__WHAT THE TASK ASKS__
Everything in the listing below from the line containing "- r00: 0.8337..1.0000" through the line containing "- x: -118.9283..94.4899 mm" must be repeated exactly; the remaining lines are not wanted.

((

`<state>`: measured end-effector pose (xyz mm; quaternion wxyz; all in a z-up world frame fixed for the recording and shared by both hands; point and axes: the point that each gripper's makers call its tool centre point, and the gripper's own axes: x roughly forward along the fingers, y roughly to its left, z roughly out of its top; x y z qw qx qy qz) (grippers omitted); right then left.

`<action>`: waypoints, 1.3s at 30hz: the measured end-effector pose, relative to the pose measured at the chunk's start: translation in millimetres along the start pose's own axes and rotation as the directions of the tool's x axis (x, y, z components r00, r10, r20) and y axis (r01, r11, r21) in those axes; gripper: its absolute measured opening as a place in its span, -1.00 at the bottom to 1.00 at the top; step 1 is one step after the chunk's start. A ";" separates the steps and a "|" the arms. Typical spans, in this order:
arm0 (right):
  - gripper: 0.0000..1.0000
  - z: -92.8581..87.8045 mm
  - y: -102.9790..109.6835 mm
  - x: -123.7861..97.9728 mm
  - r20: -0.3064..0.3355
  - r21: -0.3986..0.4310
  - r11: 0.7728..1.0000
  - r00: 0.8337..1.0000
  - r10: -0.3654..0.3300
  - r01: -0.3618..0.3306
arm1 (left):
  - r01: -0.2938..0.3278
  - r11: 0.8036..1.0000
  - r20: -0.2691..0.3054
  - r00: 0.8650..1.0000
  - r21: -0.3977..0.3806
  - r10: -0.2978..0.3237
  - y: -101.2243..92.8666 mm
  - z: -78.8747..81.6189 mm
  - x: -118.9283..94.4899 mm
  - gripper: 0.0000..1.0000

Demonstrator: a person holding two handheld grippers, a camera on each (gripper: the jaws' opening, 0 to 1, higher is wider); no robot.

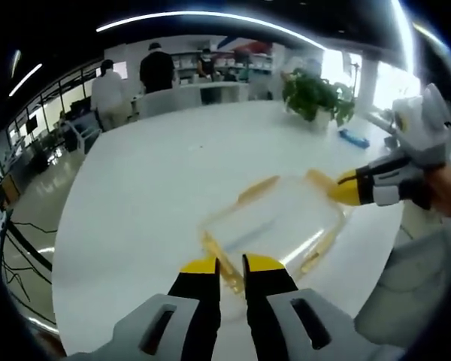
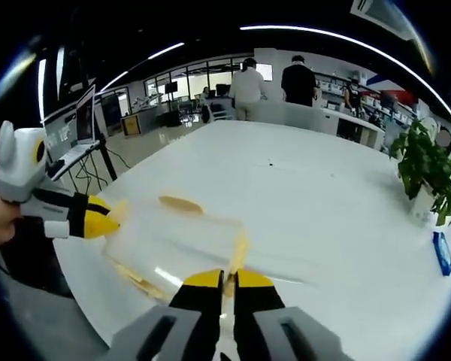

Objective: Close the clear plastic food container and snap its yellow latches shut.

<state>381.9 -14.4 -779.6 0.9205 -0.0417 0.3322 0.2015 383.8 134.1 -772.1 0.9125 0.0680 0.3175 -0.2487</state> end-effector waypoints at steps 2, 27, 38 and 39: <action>-1.00 -1.1 -6.6 -2.3 -0.001 0.008 1.000 1.000 -0.009 0.009 | 0.012 1.000 0.000 1.000 0.000 -0.012 -5.1 1.8 3.5 -0.85; -1.00 -19.2 -72.3 -26.4 -0.009 0.085 0.992 0.995 -0.098 0.098 | 0.145 0.989 0.007 0.989 -0.005 -0.145 -70.2 12.2 32.2 -0.87; -1.00 -23.8 -87.1 -29.5 -0.005 0.109 0.987 0.993 -0.116 0.116 | 0.174 0.985 0.002 0.985 -0.008 -0.174 -83.1 14.0 39.1 -0.87; -1.00 -24.3 -88.4 -29.6 -0.001 0.113 0.987 0.993 -0.116 0.116 | 0.176 0.984 -0.001 0.984 -0.006 -0.176 -84.0 13.4 40.2 -0.87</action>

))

__OUTPUT__
  - r00: 0.8337..1.0000
  - r10: -0.3654..0.3300
  - r01: -0.3618..0.3306
arm1 (left):
  - r01: -0.2938..0.3278
  - r11: 0.8036..1.0000
  - r20: -0.2691..0.3054
  - r00: 0.8650..1.0000
  - r21: -0.3977..0.3806
  - r10: -0.2978..0.3237
  - y: -101.2243..92.8666 mm
  - z: -78.8747..81.6189 mm
  - x: -118.9283..94.4899 mm

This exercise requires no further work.